We went to the football game the next day, they were very polite hosting Michigan.
I forced S19 to do some driving on the way home that Sunday, and his skills are MUCH improved. We talked in the car about where the college search stood He was also so mature sounding when he reminded me that right now he didn’t have to pick a school, he just had a list of where he had to apply. And that list right now appears to be Rolla, AL, and Purdue. We need more engineering schools I think, but I have tried to stop talking about school options. He came up with Metallurgical Engineering when he did the SITE program at Alabama. I was surprised to see not many ABET certified programs and AL and Missouri S&T are on that short list.
We are touring Missouri S&T (Rolla) in two weeks for one of their open houses. This is our in-state engineering option. If you think Cleveland is bad, look up where Rolla is located!
S19 has a girlfriend and surprisingly her study habits are making him into a much more serious student. His online game time is WAY down. He is hitting the books hard for AP Gov. He was really upset about his ACT score in Sept, so we signed him up for a Princeton Review course. I sold him on the classes as I told him they would help him get over test anxiety, over-reading and other foibles he seems to suffer from for much more than just the ACT. I told him if he still didn’t like his score after this class, then we’d invest in a tutor to just fine tune. So that class starts in December.
So that’s where we are on the path. Time is quite fleeting in many ways.
Welcome @MoHeron! I wish my S19’s girlfriend’s study habits would rub off on him!! But he’s made it this far without studying for tests and I guess he’s not going to start now! I have days where I think he should major in engineering and days where that seems impossible for someone with his habits.
The Engineering program at Purdue sounds great and maybe a little friendlier/more supportive than engineering at a lot of big state schools based on what little I’ve read about it. Sounds like you have a good list going and I guess an unusual major makes it easier! If you twist my S19’s arm, he will say he wants to major in “science” or “music” or “science and music.” Doesn’t exactly narrow things down!
We’re supposed to visit Pitt next week, but it’s looking like they might be raising the bar on merit aid to 1500+ SAT scores, so I’m thinking of canceling and picking a different school until I get a clearer picture on whether he would have any hope of getting aid there (I based his chances on last year’s data). I’m sure it’s nice and a lot of kids from his school apply there, but it would really stretch the budget to the max without merit aid.

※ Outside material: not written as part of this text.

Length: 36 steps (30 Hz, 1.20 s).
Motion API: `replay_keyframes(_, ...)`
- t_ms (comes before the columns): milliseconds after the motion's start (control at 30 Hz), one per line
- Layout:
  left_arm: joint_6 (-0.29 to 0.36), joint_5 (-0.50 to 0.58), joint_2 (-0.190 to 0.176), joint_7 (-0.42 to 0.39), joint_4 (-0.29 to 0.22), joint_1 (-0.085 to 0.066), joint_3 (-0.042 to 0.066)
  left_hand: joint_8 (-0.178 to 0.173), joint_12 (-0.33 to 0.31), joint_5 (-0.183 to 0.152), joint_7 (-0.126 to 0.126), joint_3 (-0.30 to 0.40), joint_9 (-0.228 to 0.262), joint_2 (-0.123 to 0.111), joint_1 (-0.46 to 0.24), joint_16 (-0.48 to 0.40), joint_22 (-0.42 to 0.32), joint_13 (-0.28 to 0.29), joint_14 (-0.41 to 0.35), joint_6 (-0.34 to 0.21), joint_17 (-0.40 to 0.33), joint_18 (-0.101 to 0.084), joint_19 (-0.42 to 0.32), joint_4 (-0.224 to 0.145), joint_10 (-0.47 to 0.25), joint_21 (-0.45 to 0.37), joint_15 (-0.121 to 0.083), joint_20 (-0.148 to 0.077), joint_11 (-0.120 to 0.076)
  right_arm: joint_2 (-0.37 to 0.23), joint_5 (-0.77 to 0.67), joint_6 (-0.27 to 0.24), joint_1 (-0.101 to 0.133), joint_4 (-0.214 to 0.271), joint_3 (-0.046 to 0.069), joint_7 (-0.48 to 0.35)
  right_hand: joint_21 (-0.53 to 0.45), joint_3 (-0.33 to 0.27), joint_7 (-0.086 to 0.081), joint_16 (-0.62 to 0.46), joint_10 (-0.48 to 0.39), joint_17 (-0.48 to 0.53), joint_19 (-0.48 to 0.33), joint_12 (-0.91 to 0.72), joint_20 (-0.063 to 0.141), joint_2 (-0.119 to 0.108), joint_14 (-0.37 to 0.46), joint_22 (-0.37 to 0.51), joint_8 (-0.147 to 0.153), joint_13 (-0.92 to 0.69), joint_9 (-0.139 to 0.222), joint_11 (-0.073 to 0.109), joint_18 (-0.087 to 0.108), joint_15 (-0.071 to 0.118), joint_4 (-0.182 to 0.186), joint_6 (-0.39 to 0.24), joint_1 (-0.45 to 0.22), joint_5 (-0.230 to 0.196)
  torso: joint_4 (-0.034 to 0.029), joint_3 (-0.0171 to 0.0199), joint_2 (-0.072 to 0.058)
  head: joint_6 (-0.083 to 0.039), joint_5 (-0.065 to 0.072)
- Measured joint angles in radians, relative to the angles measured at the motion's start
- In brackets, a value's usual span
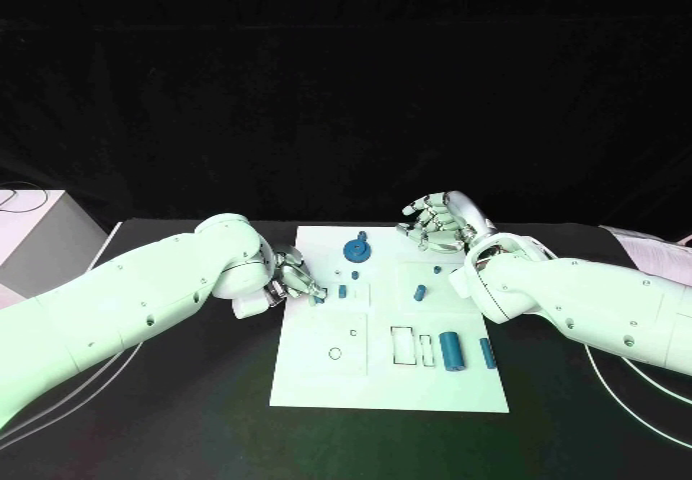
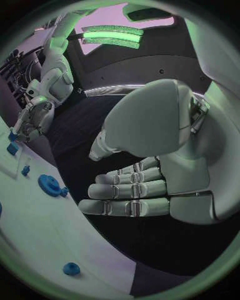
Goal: Assemble the parts on the task board
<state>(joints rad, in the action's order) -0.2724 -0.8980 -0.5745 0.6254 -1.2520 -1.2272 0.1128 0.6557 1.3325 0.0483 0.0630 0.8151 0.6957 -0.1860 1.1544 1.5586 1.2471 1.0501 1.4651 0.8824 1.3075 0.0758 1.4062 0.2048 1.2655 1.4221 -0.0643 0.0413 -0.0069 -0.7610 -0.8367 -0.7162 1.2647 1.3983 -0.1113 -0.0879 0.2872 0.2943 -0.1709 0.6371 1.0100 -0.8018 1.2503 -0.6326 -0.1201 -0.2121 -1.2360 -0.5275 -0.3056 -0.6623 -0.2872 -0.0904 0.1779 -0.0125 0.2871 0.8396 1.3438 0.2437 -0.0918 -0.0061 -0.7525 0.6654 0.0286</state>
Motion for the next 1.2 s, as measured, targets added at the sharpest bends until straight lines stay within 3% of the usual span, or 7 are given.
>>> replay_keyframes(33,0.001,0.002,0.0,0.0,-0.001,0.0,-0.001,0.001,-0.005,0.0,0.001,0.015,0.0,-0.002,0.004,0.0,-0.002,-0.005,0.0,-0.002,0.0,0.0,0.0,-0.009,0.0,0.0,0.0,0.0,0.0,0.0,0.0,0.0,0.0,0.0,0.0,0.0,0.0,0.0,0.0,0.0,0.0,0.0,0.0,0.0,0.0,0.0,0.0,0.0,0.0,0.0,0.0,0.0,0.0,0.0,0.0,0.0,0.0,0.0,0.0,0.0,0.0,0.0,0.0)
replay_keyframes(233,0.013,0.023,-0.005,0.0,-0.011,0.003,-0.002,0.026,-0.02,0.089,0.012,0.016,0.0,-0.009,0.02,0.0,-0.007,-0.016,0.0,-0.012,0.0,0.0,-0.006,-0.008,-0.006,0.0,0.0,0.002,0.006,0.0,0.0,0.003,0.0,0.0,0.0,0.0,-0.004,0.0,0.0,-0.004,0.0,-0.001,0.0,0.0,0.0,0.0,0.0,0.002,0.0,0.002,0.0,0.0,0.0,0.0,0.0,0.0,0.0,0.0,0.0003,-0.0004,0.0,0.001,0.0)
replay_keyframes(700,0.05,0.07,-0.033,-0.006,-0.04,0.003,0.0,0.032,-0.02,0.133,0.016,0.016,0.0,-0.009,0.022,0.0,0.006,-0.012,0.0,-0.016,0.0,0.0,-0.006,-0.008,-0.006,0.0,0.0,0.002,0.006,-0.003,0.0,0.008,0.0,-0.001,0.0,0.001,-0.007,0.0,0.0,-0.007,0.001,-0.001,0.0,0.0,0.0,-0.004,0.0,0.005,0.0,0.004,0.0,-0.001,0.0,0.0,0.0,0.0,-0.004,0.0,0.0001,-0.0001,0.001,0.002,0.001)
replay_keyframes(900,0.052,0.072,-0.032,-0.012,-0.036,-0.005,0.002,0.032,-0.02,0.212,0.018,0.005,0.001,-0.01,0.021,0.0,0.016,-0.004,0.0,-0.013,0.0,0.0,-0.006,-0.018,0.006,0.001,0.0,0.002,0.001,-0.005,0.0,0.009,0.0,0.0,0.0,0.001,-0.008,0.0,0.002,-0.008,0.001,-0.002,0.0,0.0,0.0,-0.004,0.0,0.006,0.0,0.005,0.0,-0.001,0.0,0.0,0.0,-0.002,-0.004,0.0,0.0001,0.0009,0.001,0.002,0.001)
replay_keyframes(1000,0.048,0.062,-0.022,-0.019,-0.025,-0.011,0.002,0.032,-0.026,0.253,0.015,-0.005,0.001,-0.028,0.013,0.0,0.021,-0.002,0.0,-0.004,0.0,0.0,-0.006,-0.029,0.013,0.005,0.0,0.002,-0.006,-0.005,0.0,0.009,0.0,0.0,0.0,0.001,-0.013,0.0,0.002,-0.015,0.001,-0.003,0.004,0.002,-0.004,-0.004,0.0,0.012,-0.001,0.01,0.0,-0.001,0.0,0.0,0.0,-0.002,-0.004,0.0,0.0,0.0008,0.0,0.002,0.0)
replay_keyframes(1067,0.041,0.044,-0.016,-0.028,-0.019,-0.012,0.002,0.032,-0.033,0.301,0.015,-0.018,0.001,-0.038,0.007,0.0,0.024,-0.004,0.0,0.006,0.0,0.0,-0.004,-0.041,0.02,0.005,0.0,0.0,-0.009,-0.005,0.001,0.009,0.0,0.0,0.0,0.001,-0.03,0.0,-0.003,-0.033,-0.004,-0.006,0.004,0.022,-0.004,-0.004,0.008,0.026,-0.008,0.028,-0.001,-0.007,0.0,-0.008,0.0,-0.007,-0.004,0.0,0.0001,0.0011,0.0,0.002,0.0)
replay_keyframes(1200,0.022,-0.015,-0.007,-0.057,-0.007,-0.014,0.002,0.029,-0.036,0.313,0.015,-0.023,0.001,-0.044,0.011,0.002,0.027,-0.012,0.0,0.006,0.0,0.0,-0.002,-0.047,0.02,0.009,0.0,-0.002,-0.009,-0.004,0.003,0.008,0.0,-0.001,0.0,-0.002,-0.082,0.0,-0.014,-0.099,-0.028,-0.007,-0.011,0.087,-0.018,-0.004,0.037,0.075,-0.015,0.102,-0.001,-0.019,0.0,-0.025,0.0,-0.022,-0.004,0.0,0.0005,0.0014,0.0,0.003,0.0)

We have a lot of family history at Yale (my grandfather, sisters in law, cousins), and it was the first college S19 ever heard about. He’s also somewhat in love with the “Why I Chose Yale” admissions video. I had been sort of thinking about Tufts and Brown - have another family member who went to Brown and loved it.
But it all hinges on those damned test scores going upwards from what he got when he took the PSAT in 10th grade. It wasn’t a BAD score, but it’s not Yale level by any stretch.

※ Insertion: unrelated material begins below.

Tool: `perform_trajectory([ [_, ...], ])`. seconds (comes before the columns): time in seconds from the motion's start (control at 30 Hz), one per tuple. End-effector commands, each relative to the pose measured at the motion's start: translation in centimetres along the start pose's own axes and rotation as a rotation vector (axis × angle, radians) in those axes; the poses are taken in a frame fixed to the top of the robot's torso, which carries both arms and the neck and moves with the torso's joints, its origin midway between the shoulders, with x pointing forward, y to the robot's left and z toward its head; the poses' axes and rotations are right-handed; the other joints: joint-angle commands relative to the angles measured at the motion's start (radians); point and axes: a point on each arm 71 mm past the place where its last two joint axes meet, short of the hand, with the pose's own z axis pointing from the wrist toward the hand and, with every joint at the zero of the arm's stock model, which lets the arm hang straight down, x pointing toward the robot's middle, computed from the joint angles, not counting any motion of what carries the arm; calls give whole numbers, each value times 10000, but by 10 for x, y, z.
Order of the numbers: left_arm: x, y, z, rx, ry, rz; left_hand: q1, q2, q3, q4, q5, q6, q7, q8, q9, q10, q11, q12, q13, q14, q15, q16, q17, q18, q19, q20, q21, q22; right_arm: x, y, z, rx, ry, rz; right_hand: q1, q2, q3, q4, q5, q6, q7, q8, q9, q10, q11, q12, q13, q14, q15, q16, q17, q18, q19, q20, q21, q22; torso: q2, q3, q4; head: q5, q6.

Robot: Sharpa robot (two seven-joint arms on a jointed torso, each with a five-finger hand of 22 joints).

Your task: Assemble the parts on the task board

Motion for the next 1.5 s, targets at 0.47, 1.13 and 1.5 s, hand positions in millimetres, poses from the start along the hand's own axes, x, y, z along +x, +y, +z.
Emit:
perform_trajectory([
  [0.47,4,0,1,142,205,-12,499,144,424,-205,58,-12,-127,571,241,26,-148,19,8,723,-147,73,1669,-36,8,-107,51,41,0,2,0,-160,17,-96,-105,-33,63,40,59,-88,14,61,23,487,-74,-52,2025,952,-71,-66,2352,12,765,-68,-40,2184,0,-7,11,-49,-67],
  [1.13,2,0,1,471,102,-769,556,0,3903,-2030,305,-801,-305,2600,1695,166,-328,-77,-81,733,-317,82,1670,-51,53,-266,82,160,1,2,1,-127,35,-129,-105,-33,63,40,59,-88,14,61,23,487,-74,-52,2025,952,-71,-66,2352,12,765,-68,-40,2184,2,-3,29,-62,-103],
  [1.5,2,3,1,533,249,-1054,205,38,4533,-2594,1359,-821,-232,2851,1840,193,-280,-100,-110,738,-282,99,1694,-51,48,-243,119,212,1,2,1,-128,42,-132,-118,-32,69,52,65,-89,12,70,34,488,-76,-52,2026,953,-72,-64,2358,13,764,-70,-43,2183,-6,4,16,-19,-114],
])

The kiddo is completely turned off by Harvard and Princeton. Not sure why, but all the same I like having only one tippy-top school to worry about paying an admissions fee to.
@eh1234 we’ve been lucky with Pitt merit at my house - I feel merit may be getting tougher from what you see here but year to year they might need to adjust that. there’s no telling how next yr may go. i’d still visit if only to see how “city” school goes over.
As for Pitt, looks like their University Scholarships start at a 33 or 1480 with an A average in AP/IB classes. Range from $2000-$20,000. The Chancellor Scholarship for full tuition and room and board is considered for students with a “typical academic profile” with a minimum 34 or 1530. There are other scholarships as well for diversity and for PA residents.